How to mount an NFS export on Linux

Mounting an NFS export on Linux attaches a remote server directory to a local path so shell commands and applications can use it as a filesystem under that mount point. The risky part is not the mount command itself, but confirming the client package, server path, local directory, and boot behavior before the entry is made persistent.

Linux mounts NFS through the kernel plus distribution client utilities. Ubuntu and Debian provide mount.nfs through nfs-common, while RHEL-family systems provide it through nfs-utils; the server must already export the directory to the client host or network.

Use files.example.net:/srv/nfs/projects as the example export and /mnt/projects as the local mount point. Test a manual mount first, verify the mounted source with findmnt, and only then add an /etc/fstab entry using systemd network-mount options so a reboot or first path access uses the same export.

Steps to mount an NFS export on Linux:

  1. Open a terminal on the Linux client with sudo privileges.
  2. Install the matching NFS client package if mount.nfs is not already available.
    $ sudo apt install nfs-common

    Use sudo dnf install nfs-utils on RHEL, CentOS Stream, Fedora, and compatible systems.

  3. Confirm the server advertises the export from the client network.
    $ showmount --exports files.example.net
    Export list for files.example.net:
    /srv/nfs/projects 192.0.2.0/24

    Some NFSv4-only servers do not answer showmount. If the server owner already gave the exact export path, test the mount directly and compare any failure with the server-side export list.

  4. Create the empty local mount point.
    $ sudo mkdir --parents /mnt/projects

    Files already inside /mnt/projects become hidden while the NFS filesystem is mounted there.

  5. Mount the export manually.
    $ sudo mount -t nfs4 files.example.net:/srv/nfs/projects /mnt/projects

    Use the server-required type or options when the export is not NFSv4, such as nfs with vers=3 for an older server.

  6. Verify that the mount point uses the expected server export.
    $ findmnt -o TARGET,SOURCE,FSTYPE /mnt/projects
    TARGET        SOURCE                               FSTYPE
    /mnt/projects files.example.net:/srv/nfs/projects nfs4
  7. List the mounted directory as a user who should have access to the export.
    $ ls /mnt/projects
    README.txt  reports

    If the mount succeeds but files cannot be read or written, check the server export rule, filesystem permissions, UID/GID mapping, and any Kerberos security option required by the export.
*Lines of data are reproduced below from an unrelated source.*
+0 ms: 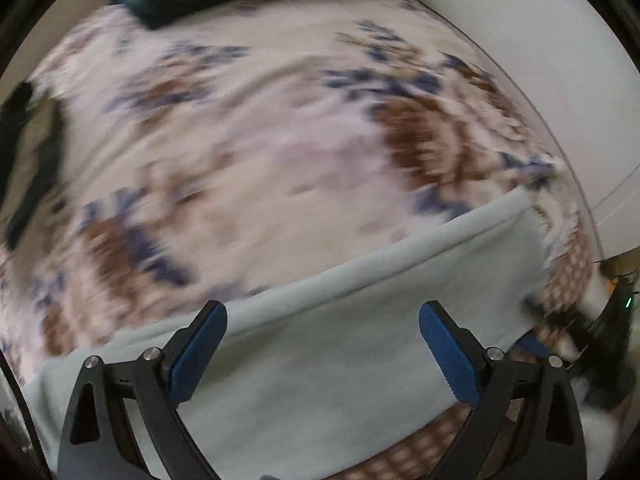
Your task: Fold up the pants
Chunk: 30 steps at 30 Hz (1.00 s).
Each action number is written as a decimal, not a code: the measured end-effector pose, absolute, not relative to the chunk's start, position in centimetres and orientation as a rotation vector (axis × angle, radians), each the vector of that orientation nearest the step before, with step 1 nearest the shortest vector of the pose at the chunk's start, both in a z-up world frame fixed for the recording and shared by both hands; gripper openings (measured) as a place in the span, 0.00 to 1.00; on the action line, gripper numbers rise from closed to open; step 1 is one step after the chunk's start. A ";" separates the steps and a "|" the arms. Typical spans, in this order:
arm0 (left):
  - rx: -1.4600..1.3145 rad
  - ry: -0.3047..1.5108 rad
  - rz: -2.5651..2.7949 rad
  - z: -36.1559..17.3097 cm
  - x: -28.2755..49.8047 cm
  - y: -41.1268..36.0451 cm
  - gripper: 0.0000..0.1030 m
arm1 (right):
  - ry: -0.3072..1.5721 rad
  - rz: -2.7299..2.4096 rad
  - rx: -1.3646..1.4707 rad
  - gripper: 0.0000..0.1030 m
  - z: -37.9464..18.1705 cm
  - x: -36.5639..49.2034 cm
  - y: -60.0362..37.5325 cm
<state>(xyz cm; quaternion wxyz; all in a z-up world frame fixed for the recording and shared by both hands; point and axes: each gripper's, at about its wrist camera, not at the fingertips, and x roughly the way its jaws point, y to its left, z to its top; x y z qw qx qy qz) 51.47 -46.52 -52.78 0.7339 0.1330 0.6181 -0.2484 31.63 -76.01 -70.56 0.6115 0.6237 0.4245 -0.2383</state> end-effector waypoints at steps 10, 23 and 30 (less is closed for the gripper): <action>0.217 1.446 -0.664 -55.0 53.9 -56.5 0.96 | 0.863 -0.358 1.305 0.12 -63.5 35.9 -74.5; 0.183 1.575 -0.796 -58.6 55.3 -58.6 0.95 | 0.888 -0.275 1.431 0.12 -67.8 33.6 -76.2; 0.229 1.494 -0.816 -54.3 53.4 -56.0 0.95 | 1.022 -0.182 1.414 0.12 -66.1 30.3 -72.0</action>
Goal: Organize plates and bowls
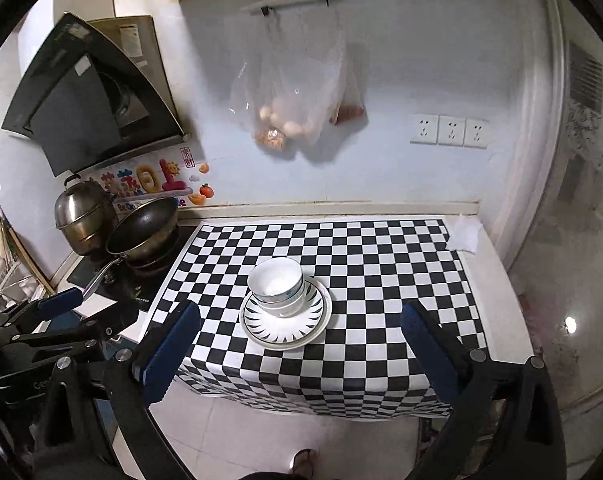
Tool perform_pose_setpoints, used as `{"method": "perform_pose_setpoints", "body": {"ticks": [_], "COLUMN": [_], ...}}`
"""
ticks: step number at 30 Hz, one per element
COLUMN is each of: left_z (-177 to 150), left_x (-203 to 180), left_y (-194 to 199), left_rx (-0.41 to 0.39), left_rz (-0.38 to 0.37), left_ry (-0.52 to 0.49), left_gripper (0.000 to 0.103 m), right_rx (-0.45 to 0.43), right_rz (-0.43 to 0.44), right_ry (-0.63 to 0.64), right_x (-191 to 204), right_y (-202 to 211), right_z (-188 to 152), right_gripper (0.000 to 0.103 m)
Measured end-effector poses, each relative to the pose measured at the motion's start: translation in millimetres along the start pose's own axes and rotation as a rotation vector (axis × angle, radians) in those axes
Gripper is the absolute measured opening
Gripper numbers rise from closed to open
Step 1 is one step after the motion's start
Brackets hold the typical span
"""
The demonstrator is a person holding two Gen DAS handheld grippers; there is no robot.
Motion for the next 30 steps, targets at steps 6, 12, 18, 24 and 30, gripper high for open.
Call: {"method": "perform_pose_setpoints", "body": {"ticks": [6,12,18,24,30], "left_z": [-17.6,-30.1,-37.2,-42.9,-44.9], "left_x": [-6.0,-4.8,-4.3,-3.8,-5.7], "left_y": [27.5,42.1,48.6,52.5,53.7], "left_rx": [-0.021,-0.031,-0.034,-0.029,-0.025], "left_rz": [0.015,0.024,0.030,0.023,0.017], "left_ry": [0.005,0.021,0.025,0.025,0.022], "left_gripper": [0.091,0.091,0.091,0.091,0.091], "right_rx": [-0.024,-0.041,-0.036,-0.043,-0.044], "right_rz": [-0.012,-0.021,-0.022,-0.040,-0.058], "right_ry": [0.007,0.025,0.029,0.035,0.039], "right_x": [-5.9,-6.3,-6.9,-8.6,-12.5], "right_y": [36.3,60.0,64.6,71.8,74.1], "right_z": [-14.1,-26.9,-31.1,-36.2,-35.7], "right_gripper": [0.103,0.103,0.103,0.103,0.103]}}
Point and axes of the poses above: each gripper's, at about its wrist camera, not at the fingertips, and y roughly against the way its jaws point, x to its left, z to its top, the point moved 4 cm from there along -y, roughly the way its jaws point, and after that the axes turned 11 degrees about -z, right-handed, at the moved point
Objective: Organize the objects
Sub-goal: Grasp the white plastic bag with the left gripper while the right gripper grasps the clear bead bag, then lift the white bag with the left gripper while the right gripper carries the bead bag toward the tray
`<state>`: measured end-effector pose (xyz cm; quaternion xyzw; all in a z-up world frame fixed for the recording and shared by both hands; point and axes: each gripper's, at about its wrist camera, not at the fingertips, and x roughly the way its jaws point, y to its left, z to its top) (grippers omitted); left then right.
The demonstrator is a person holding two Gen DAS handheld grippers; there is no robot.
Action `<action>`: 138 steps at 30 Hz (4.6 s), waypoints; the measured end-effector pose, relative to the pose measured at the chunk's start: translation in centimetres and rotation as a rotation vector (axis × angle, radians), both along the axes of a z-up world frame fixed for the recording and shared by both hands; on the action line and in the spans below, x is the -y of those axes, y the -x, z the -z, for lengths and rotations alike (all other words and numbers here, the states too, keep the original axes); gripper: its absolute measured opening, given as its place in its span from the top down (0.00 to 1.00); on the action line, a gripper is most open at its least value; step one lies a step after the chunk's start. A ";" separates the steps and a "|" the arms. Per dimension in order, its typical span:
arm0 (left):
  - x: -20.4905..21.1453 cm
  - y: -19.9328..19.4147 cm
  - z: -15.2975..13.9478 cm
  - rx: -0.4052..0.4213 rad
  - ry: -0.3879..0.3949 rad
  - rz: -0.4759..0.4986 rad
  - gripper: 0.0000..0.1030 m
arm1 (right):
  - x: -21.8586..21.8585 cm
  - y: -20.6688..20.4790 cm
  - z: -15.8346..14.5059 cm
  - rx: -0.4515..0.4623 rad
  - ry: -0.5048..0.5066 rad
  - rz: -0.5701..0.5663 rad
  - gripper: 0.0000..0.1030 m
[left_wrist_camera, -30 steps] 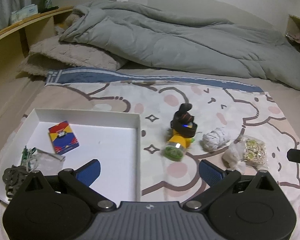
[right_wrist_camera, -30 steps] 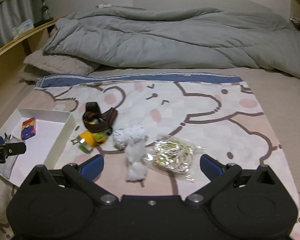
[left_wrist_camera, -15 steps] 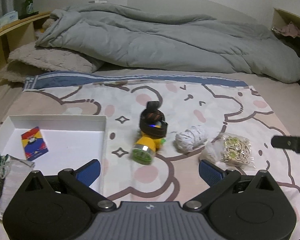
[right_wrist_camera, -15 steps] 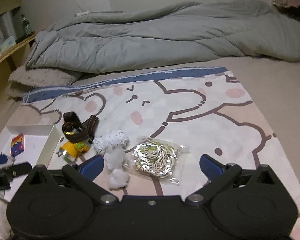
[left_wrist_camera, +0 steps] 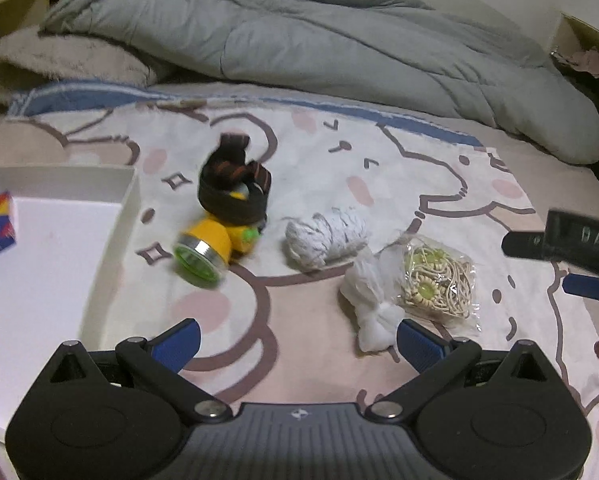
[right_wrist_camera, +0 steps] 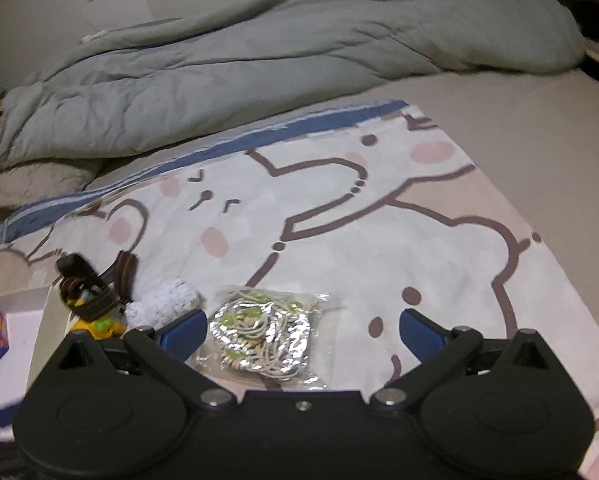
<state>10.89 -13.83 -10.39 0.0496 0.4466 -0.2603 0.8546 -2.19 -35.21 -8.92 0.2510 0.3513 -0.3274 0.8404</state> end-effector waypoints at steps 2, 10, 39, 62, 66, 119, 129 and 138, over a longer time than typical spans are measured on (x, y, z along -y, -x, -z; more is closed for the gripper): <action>0.2 -0.1 0.6 -0.006 0.018 -0.013 0.00 | 0.5 0.0 0.1 0.005 -0.014 0.039 0.00; 1.2 -1.1 2.3 -0.086 0.153 -0.024 0.12 | 1.4 -1.1 0.8 -0.037 -0.042 0.070 0.00; 1.5 -2.5 4.6 -0.167 0.198 0.136 0.73 | 1.2 -8.0 6.6 -0.086 -0.194 0.026 0.00; 0.2 -3.8 5.4 -0.275 0.075 0.058 0.56 | 0.6 -5.6 7.1 -0.171 -0.242 -0.122 0.26; 0.5 -3.6 5.3 -0.256 0.070 0.060 0.64 | 0.3 -4.2 6.9 -0.182 -0.234 -0.161 0.27; -11.2 -5.1 -9.6 0.080 0.248 0.026 0.69 | -7.5 -2.6 -6.7 0.158 0.046 -0.246 0.31; -16.9 -7.1 -10.2 0.111 0.241 -0.075 0.69 | -10.6 -6.0 -7.2 0.197 0.044 -0.297 0.31; -23.1 -10.2 -10.3 0.142 0.214 -0.193 0.69 | -14.2 -8.7 -6.9 0.210 0.027 -0.388 0.31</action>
  8. Unmount the temporary manual mount before testing the persistent entry.
    $ sudo umount /mnt/projects
  9. Add the export to /etc/fstab.
    $ sudoedit /etc/fstab
    files.example.net:/srv/nfs/projects /mnt/projects nfs4 rw,_netdev,x-systemd.automount,x-systemd.mount-timeout=30s 0 0

    _netdev marks the entry as a network mount for systemd ordering, and x-systemd.automount creates an on-demand mount trigger instead of forcing the remote filesystem to mount during early boot.

    A wrong server name, export path, or mount point in /etc/fstab can delay boot or fail the first path access. Keep the manual mount test successful before rebooting the client.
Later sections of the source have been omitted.